Hello all. It's been a little over a month, and I apologize for that. I had a few very rough weeks of exams, and on top of that I got into a little bit of a rut with this chapter. There was one point in which I wasn't sure how I wanted to continue, and then, mid-chapter, I came up with an extremely interesting idea that I wanted to pursue, which kind of took over this chapter in a way I hadn't anticipated. If this chapter seems a little chaotic and all over the place, that is why.

While I was writing this chapter I also had a very dangerous, and intriguing, thought. There are other stories that I can write for this site. So in mid-chapter I also experienced a period of declining interest in this story as I began to contemplate other stories that I could write. Don't worry, my main focus is still most definitely this story, but the other ideas aren't going away, so I may explore them in the future as well. As you can see, I have now changed my pen name, and if you go to my profile you will also see that I added a bio. Check it out if you're interested, and also note that short descriptions of my future projects are also on there.

And that's it. Next week is going to suck for me, and possibly the next few weeks after it as well, so I have no idea when I'll be able to update next. And again, I just want to reiterate that this chapter begins a new character arc for Min that I had not previously anticipated. It's very interesting (to me), but it's also quite complicated and difficult to keep straight in my mind, let alone write, so it might come out a bit messy. If anything's confusing, let me know, I'd be happy to clear up any ambiguities.

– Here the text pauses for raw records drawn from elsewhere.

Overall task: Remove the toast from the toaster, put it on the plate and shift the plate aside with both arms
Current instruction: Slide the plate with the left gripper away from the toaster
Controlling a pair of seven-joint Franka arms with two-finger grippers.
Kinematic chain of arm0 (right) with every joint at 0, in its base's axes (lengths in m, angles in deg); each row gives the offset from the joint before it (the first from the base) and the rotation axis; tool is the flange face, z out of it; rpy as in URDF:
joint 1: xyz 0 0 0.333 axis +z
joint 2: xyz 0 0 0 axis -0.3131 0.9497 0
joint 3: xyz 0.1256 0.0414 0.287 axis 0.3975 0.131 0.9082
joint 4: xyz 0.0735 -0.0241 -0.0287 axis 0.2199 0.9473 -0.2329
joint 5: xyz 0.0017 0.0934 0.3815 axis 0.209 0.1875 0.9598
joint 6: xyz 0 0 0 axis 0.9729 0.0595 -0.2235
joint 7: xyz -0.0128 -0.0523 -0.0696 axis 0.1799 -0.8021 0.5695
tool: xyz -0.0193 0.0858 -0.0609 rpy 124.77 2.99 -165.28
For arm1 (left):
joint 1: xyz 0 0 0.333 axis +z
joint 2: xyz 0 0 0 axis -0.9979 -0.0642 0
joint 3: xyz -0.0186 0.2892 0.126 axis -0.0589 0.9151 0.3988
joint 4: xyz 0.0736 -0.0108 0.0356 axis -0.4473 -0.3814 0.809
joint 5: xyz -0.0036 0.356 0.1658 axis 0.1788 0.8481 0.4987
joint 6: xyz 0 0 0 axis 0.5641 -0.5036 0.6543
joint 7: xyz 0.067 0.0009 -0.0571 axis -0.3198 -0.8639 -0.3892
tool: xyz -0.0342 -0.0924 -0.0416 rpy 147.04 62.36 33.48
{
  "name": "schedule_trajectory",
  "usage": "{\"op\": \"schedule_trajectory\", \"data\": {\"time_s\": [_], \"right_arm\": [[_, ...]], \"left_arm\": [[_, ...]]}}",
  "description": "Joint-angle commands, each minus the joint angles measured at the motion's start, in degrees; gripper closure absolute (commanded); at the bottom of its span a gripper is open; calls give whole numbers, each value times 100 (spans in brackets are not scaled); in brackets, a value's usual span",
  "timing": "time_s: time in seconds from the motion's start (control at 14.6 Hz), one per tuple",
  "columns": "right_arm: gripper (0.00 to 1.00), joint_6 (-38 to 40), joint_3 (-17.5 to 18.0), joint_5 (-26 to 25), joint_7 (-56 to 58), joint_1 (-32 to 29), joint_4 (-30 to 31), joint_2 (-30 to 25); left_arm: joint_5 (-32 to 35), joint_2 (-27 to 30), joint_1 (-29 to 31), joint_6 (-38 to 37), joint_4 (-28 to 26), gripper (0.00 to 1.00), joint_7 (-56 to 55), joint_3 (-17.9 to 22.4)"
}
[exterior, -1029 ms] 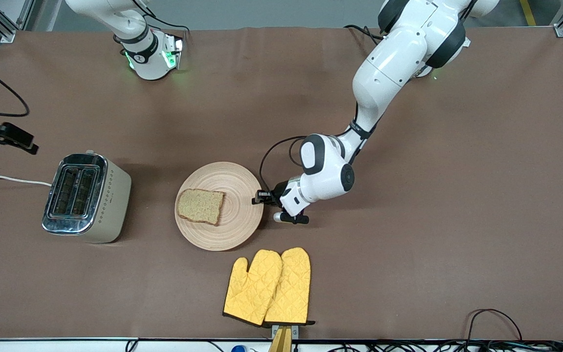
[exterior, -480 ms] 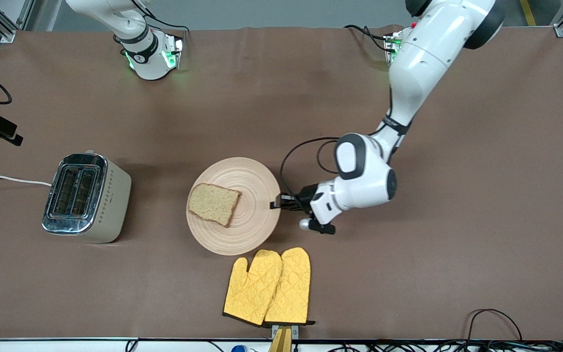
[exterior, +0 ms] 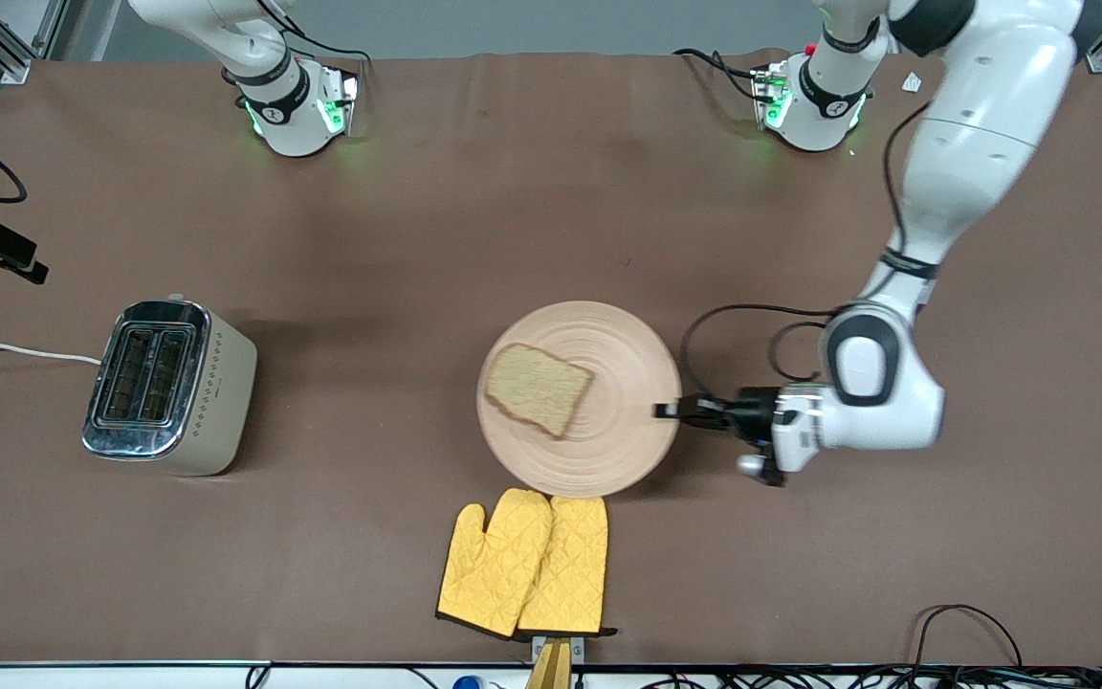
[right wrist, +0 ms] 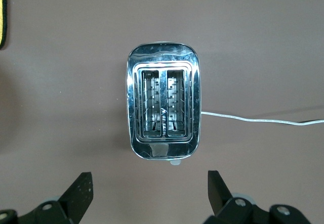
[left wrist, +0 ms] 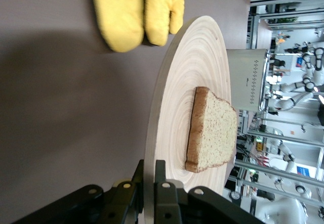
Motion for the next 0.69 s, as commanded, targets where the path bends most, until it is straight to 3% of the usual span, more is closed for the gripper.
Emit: {"op": "schedule_trajectory", "data": {"time_s": [0.0,0.14,0.34,0.62], "right_arm": [[0,68,61,-97,48,-17,-42,-35],[0,77,244,-88,48,-201,-42,-35],[0,77,1060,-88,56,-947,-77,-35],[0,182,1256,-97,65,-1186,-86,-43]], "left_arm": [[730,155,916,-614,-197,99,331,-163],[892,93,1471,-921,-188,99,743,-154],[1303,-188,2218,-1019,-144,99,1367,-128],[1436,-451,2746,-1010,-48,99,1607,-102]]}}
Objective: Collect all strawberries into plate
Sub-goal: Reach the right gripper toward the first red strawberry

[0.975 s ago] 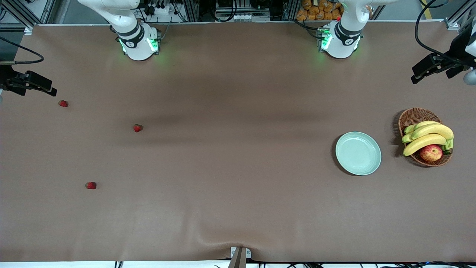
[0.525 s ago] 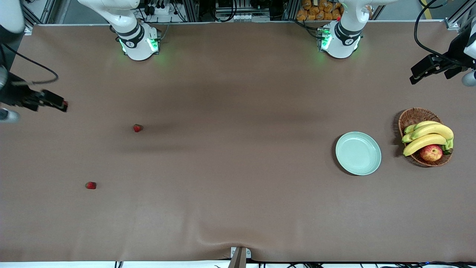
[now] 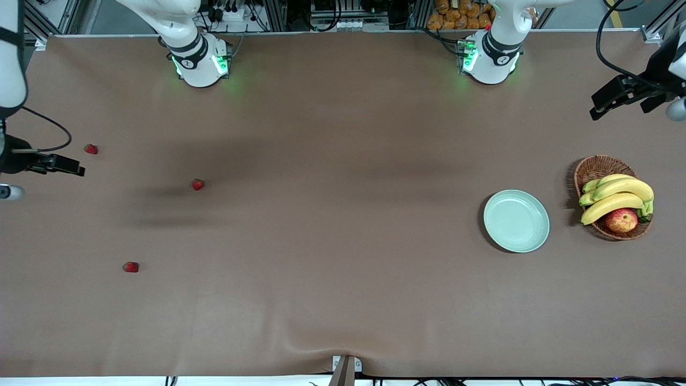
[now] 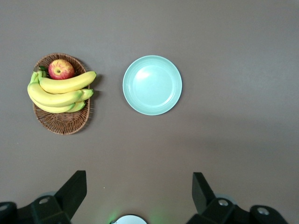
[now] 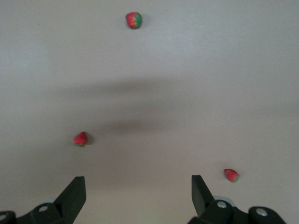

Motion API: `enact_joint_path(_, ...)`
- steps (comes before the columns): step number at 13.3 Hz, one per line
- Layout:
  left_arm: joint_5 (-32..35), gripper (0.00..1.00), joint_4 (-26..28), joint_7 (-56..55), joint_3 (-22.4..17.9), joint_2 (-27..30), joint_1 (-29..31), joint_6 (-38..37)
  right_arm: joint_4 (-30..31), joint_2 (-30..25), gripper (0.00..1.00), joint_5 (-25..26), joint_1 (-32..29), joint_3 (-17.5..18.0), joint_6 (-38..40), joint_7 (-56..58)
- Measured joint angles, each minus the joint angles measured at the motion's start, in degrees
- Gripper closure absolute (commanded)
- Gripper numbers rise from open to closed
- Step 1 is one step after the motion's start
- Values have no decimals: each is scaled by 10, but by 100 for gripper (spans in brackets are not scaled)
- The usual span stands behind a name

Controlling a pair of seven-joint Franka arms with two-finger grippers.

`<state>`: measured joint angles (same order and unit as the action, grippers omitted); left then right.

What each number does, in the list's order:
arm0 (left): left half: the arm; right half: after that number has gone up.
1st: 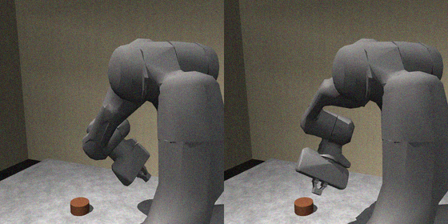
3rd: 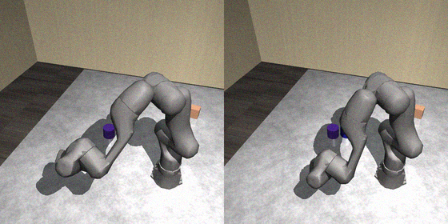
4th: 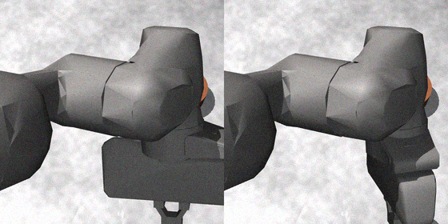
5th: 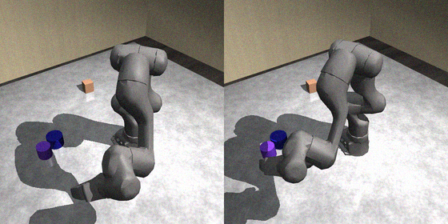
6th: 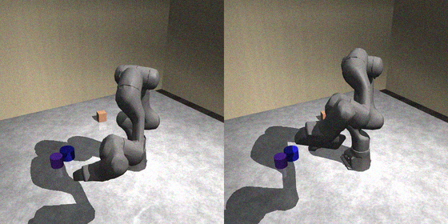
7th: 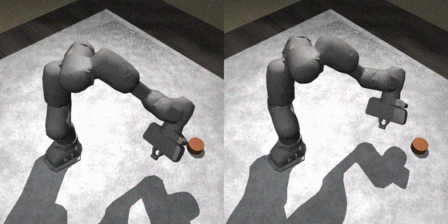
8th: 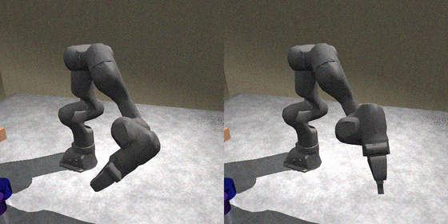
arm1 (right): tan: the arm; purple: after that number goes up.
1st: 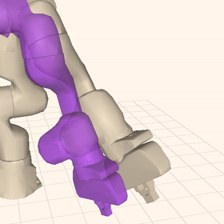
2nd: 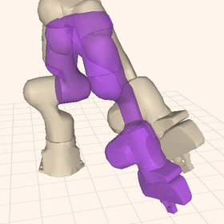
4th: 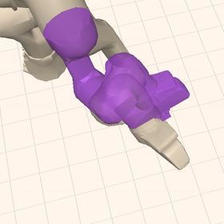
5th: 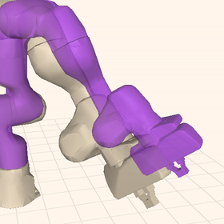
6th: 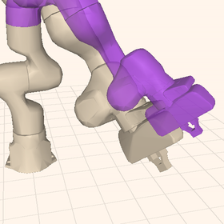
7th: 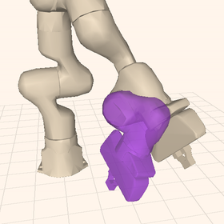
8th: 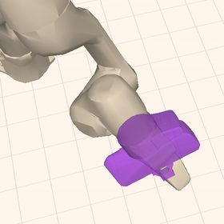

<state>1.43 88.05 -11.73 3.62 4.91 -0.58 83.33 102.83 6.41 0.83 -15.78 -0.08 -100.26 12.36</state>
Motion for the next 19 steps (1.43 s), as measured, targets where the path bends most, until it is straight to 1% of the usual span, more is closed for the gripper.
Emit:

Kaldur did not visit me the next day.

Or the next.

Or the next.

Four days total I spent in that infirmary bed, until I was so restless that I very nearly began to light things on fire just so that something would happen. Other members of the Team visited me, first Wally only a couple hours after Kaldur left me, his first words of incredulity and sympathy for my suspension. "I can't believe Kaldur," he said. "In your situation I don't think anyone else would have done anything differently. Except maybe get their asses kicked a little more." He chuckled at his own admission. His words echoed my own, but that didn't bring any comfort.

Robin also had words of sympathy to give, but he refused to question or speculate on Kaldur's decision. "The Team together made him leader," he said solemnly, "now everyone on the Team has to follow his directives, even if you weren't part of the initial decision."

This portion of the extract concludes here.